## Task statement:
Down to the last line, restate the listing below exactly.

## Data provided:
------------------------------------------------------------

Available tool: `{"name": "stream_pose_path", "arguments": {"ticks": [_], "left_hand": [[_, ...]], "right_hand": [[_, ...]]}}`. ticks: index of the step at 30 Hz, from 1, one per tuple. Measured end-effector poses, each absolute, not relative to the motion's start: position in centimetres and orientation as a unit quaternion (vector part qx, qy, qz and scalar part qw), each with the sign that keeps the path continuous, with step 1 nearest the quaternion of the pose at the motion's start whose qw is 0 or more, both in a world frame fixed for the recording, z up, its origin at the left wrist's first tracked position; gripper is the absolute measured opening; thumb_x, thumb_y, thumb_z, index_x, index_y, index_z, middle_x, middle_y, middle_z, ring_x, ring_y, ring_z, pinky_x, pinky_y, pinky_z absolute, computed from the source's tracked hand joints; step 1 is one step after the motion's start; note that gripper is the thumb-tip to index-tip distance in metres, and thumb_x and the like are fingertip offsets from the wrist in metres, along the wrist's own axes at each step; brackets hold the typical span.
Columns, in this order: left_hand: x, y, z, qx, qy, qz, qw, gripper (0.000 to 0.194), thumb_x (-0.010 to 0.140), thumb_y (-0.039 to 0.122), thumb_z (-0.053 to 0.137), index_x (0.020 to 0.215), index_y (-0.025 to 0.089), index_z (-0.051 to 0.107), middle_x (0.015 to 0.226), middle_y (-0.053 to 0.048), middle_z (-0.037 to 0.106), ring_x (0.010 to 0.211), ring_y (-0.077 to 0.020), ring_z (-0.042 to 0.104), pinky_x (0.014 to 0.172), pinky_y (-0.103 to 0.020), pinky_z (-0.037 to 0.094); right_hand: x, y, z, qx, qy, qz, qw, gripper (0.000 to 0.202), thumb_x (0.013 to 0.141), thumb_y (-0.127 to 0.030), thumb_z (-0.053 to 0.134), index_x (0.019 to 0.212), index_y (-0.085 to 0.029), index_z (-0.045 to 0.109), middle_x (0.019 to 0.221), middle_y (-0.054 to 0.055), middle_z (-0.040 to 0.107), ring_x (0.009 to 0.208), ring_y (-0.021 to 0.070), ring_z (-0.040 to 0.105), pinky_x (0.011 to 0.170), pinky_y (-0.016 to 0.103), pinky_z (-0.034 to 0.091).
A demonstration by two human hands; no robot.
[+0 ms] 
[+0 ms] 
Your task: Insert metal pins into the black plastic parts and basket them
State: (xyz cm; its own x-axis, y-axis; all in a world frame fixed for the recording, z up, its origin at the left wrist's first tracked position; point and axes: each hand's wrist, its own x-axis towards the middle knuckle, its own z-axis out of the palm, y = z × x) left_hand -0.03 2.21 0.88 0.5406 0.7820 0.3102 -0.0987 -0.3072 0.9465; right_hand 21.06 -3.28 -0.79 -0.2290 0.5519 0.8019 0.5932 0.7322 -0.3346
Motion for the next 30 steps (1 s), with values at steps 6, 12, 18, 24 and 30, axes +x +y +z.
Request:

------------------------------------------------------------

## Response to the exercise:
Available tool: `{"name": "stream_pose_path", "arguments": {"ticks": [_], "left_hand": [[_, ...]], "right_hand": [[_, ...]]}}`. ticks: index of the step at 30 Hz, from 1, one per tuple. Measured end-effector poses, each absolute, not relative to the motion's start: position in centimetres and orientation as a unit quaternion (vector part qx, qy, qz and scalar part qw), each with the sign that keeps the path continuous, with step 1 nearest the quaternion of the pose at the motion's start whose qw is 0 or more, both in a world frame fixed for the recording, z up, its origin at the left wrist's first tracked position; gripper is the absolute measured opening; thumb_x, thumb_y, thumb_z, index_x, index_y, index_z, middle_x, middle_y, middle_z, ring_x, ring_y, ring_z, pinky_x, pinky_y, pinky_z absolute, computed from the source's tracked hand joints; step 1 is one step after the motion's start; note that gripper is the thumb-tip to index-tip distance in metres, and thumb_x and the like are fingertip offsets from the wrist in metres, along the wrist's own axes at each step; brackets hold the typical span.
Columns, in this order: left_hand: x, y, z, qx, qy, qz, qw, gripper (0.000 to 0.194), thumb_x (-0.010 to 0.140), thumb_y (-0.039 to 0.122), thumb_z (-0.053 to 0.137), index_x (0.020 to 0.215), index_y (-0.025 to 0.089), index_z (-0.051 to 0.107), middle_x (0.015 to 0.226), middle_y (-0.053 to 0.048), middle_z (-0.037 to 0.106), ring_x (0.010 to 0.211), ring_y (-0.077 to 0.020), ring_z (-0.042 to 0.104), pinky_x (0.014 to 0.172), pinky_y (-0.103 to 0.020), pinky_z (-0.037 to 0.094); right_hand: x, y, z, qx, qy, qz, qw, gripper (0.000 to 0.202), thumb_x (0.013 to 0.141), thumb_y (-0.127 to 0.030), thumb_z (-0.053 to 0.134), index_x (0.019 to 0.212), index_y (-0.085 to 0.029), index_z (-0.045 to 0.109), middle_x (0.019 to 0.221), middle_y (-0.054 to 0.055), middle_z (-0.040 to 0.107), ring_x (0.009 to 0.208), ring_y (-0.021 to 0.070), ring_z (-0.040 to 0.105), pinky_x (0.011 to 0.170), pinky_y (-0.016 to 0.103), pinky_z (-0.034 to 0.091).
A demonstration by two human hands; no robot.
[+0 ms] 
[+0 ms] 
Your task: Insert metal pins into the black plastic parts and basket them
State: (xyz cm; its own x-axis, y-axis; all in a world frame fixed for the recording, z up, its origin at the left wrist's first tracked position; point and axes: each hand's wrist, its own x-axis towards the middle knuckle, its own z-axis out of the palm, y = z × x) left_hand -0.03 2.21 0.88 0.5406 0.7820 0.3102 -0.0987 -0.3072 0.9465; right_hand 21.06 -3.28 -0.79 -0.2290 0.5519 0.8019 0.5932 0.7322 -0.3346
Motion for the next 30 steps (1 s), with values at steps 6, 12, 18, 24 and 30, axes +x +y +z.
Request:

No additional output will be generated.